In the book, it is further argued that the advantages of the new technology are, at the same time, so large that both politicians and the market would welcome them. Thus, it becomes important that morality based decision-making becomes a part of artificial intelligence systems. These systems must be able to evaluate the ethical implications of their possible actions. This could be on several levels, including if laws are broken or not. However, building machines incorporating all the world’s religious and philosophical traditions is not so easy; ethical dilemmas occur frequently.

Most engineers would probably prefer not to develop systems that could hurt someone. Nevertheless, this can potentially be difficult to predict. We can develop a very effective autonomous driving system that reduces the number of accidents and save many lives, but, on the other hand, if the system takes lives because of certain unpredictable behaviors, it would be socially unacceptable. It is also not an option to be responsible for creating or regulatory approve a system where there is a real risk for severe adverse events. We see the effect of this in the relatively slow adoption of autonomous cars.

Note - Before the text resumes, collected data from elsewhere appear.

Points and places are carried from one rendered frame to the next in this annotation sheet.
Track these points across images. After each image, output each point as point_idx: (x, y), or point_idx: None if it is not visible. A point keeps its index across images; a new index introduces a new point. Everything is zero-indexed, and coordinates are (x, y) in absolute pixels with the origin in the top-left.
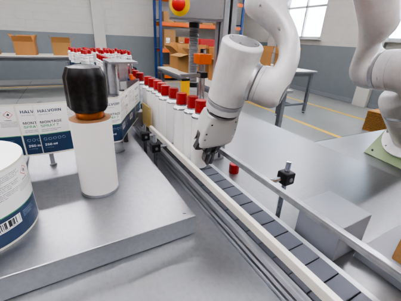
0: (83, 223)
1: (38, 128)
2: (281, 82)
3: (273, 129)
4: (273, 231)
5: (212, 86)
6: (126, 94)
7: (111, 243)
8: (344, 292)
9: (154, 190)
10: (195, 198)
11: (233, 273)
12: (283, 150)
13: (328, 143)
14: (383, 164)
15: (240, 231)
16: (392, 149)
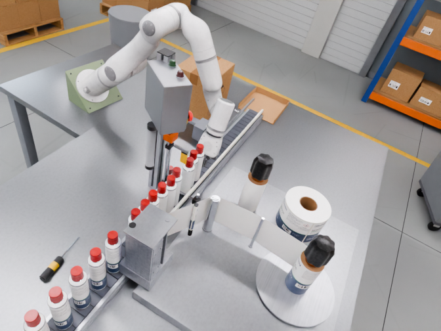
0: (266, 195)
1: (262, 230)
2: None
3: (57, 161)
4: (223, 144)
5: (226, 125)
6: (190, 207)
7: None
8: (235, 131)
9: (230, 185)
10: (212, 177)
11: (239, 158)
12: (113, 152)
13: (77, 128)
14: (107, 109)
15: (230, 152)
16: (96, 98)
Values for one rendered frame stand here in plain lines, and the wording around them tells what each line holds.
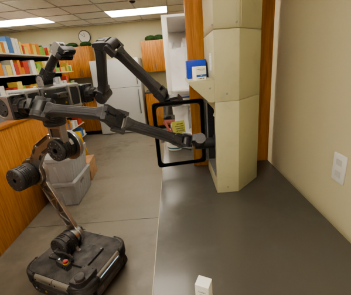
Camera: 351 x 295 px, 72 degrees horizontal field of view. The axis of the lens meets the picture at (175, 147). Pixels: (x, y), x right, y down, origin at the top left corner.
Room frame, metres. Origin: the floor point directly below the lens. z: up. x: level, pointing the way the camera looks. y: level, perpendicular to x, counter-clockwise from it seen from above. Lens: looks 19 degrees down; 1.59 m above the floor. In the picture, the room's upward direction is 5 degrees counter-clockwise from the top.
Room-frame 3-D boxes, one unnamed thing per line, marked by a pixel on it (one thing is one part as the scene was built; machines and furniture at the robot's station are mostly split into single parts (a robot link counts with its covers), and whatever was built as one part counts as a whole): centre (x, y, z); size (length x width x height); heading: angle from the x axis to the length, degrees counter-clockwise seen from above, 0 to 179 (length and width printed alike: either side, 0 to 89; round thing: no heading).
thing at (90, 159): (3.55, 1.48, 0.14); 0.41 x 0.32 x 0.28; 5
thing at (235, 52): (1.26, -0.33, 1.33); 0.32 x 0.25 x 0.77; 179
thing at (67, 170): (2.94, 1.45, 0.49); 0.60 x 0.42 x 0.33; 179
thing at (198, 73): (1.18, -0.14, 1.54); 0.05 x 0.05 x 0.06; 16
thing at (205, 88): (1.26, -0.14, 1.46); 0.32 x 0.11 x 0.10; 179
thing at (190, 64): (1.34, -0.14, 1.56); 0.10 x 0.10 x 0.09; 89
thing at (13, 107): (1.22, 0.73, 1.45); 0.09 x 0.08 x 0.12; 156
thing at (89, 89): (1.68, 0.53, 1.45); 0.09 x 0.08 x 0.12; 156
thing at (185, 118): (1.39, -0.04, 1.19); 0.30 x 0.01 x 0.40; 96

One significant challenge is that of automating moral decisions, such as the possible conflict between protecting a car’s passengers relative to surrounding pedestrians (Bonnefon et al., 2016).

Below follows first an overview of possible ethical challenges we are facing with more intelligent systems and robots in our society, followed by how countermeasures related to technology risks can be taken including with machine ethics and designer precautions, respectively.

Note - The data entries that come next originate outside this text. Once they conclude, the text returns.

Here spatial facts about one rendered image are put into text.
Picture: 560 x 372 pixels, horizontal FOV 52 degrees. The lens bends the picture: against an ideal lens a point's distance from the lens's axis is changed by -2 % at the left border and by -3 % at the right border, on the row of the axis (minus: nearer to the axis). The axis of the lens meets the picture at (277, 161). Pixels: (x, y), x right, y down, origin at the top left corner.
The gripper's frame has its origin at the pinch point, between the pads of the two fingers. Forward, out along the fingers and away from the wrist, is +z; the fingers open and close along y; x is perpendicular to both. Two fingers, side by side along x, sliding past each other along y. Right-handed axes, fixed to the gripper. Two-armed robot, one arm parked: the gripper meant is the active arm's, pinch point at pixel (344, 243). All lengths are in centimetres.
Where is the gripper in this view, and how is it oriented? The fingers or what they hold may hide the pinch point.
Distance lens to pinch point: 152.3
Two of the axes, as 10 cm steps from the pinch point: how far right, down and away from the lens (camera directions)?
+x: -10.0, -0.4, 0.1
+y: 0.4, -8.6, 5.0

Ethical Societal Challenges Arising with Artificial Intelligence and Robots

Our society is facing a number of potential challenges from future highly intelligent systems regarding jobs and technology risks:

• Future jobs: People may become unemployed because of automation. This has been a fear for decades, but experience shows that the introduction of information technology and automation creates far more jobs than those which are lost (Economist, 2016). Further, many will argue that jobs now are more interesting than the repetitive routine jobs that were common in earlier manufacturing companies. Artificial intelligence systems and robots help industry to provide more cost-efficient production especially in high cost countries. Thus, the need for outsourcing and replacing all employees can be reduced. Still, recent reports have argued that in the near future, we will see overall loss of jobs (Schwab and Samans, 2016) and (Frey and Osborne, 2016). However, other researchers mistrust these predictions (Acemoglu and Restrepo, 2016). Fewer jobs and working hours for employees could tend to benefit a small elite and not all members of our society. One proposal to meet this challenge is that of a universal basic income (Ford, 2015). Further, current social security and government services rely on the taxation of human labor—pressure on this system could have major social and political consequences. Thus, we must find mechanisms to support social security in the future, these may be similar to the “robot tax” that was recently considered but rejected by the European Parliament (Prodhan, 2017).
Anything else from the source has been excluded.